These are the classic “What’s the output?” questions that come up in Python interviews. Each one tests a specific gotcha. Let’s walk through them.
1. Mutable Default Argument
def add_item(item, lst=[]):
lst.append(item)
return lst
print(add_item("a"))
print(add_item("b"))
Output: ['a'] then ['a', 'b']
The default list [] is created once when the function is defined, not on each call. Every call that uses the default shares the same list object. Fix: use lst=None and create a new list inside the function.
2. Late Binding Closures
funcs = [lambda: i for i in range(3)]
print([f() for f in funcs])
Output: [2, 2, 2]
Closures capture the variable, not the value. By the time we call the lambdas, the loop is done and i is 2. Fix: use a default argument to capture the current value: lambda i=i: i.
3. Integer Caching
a = 256
b = 256
print(a is b)
c = 257
d = 257
print(c is d)
Output: True then False (in the standard REPL)
Python caches integers from -5 to 256 for performance. So a and b point to the same object. Numbers outside that range create new objects each time. This is an implementation detail of CPython — never rely on is for number comparisons.
4. String Interning
a = "hello"
b = "hello"
print(a is b)
c = "hello world"
d = "hello world"
print(c is d)
Output: True then False (typically)
Python automatically interns (reuses) strings that look like identifiers — no spaces, simple characters. "hello" gets interned, "hello world" might not. Like integer caching, this is a CPython optimization. Always use == for string comparison, never is.

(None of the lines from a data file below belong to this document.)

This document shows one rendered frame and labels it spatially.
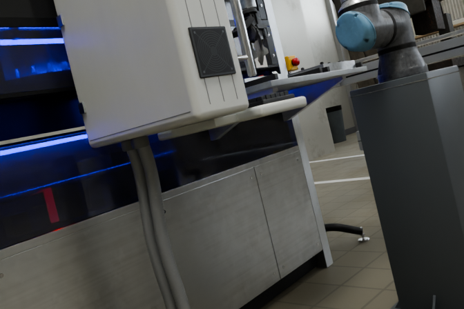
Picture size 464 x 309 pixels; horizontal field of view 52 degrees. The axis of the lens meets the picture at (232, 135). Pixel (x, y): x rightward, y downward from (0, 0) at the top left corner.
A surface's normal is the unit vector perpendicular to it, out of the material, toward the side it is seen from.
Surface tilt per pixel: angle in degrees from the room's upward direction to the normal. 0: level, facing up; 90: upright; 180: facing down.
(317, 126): 90
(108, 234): 90
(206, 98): 90
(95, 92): 90
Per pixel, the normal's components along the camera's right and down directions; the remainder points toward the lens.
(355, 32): -0.75, 0.33
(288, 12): 0.69, -0.15

5. List Multiplication Gotcha
grid = [[0]] * 3
grid[0][0] = 5
print(grid)
Output: [[5], [5], [5]]
The * operator doesn’t create three separate lists. It creates three references to the same inner list. Changing one changes all of them. Fix: use a list comprehension: [[0] for _ in range(3)].
6. Exception Variable Scope
try:
raise ValueError("oops")
except ValueError as e:
error = e
print(type(error))
try:
print(e)
except NameError:
print("e is gone!")
Output: <class 'ValueError'> then e is gone!
The variable e is deleted after the except block exits. This is by design — it prevents reference cycles with the traceback. But if we assign it to another name (like error), that reference survives.
7. Tuple with Mutable Element
t = ([1, 2],)
t[0].append(3)
print(t)
Output: ([1, 2, 3],)
Wait, tuples are immutable! Yes, but the tuple holds a reference to the list, and the reference doesn’t change. We’re not reassigning t[0] — we’re mutating the list it points to. The tuple itself is unchanged (same reference), but the list inside it grew.
8. Chained Comparisons
print(1 < 2 < 3)
print(1 < 2 > 0)
print(3 > 2 > 3)
Output: True, True, False
Python chains comparisons. 1 < 2 < 3 becomes 1 < 2 and 2 < 3. Same idea: 1 < 2 > 0 becomes 1 < 2 and 2 > 0, which is True and True. This is different from most languages where 1 < 2 > 0 would evaluate left-to-right as True > 0.
9. is vs == with Lists
a = [1, 2, 3]
b = [1, 2, 3]
c = a
print(a == b)
print(a is b)
print(a is c)
Output: True, False, True
== checks if the values are equal. is checks if they’re the same object in memory. a and b have the same content but are two different list objects. c = a doesn’t copy — it creates another reference to the same object. Think of is as “are these the same box?” and == as “do these boxes contain the same stuff?”
In simple language, most of these gotchas come down to understanding the difference between objects and references, and knowing that Python reuses objects in surprising ways for performance.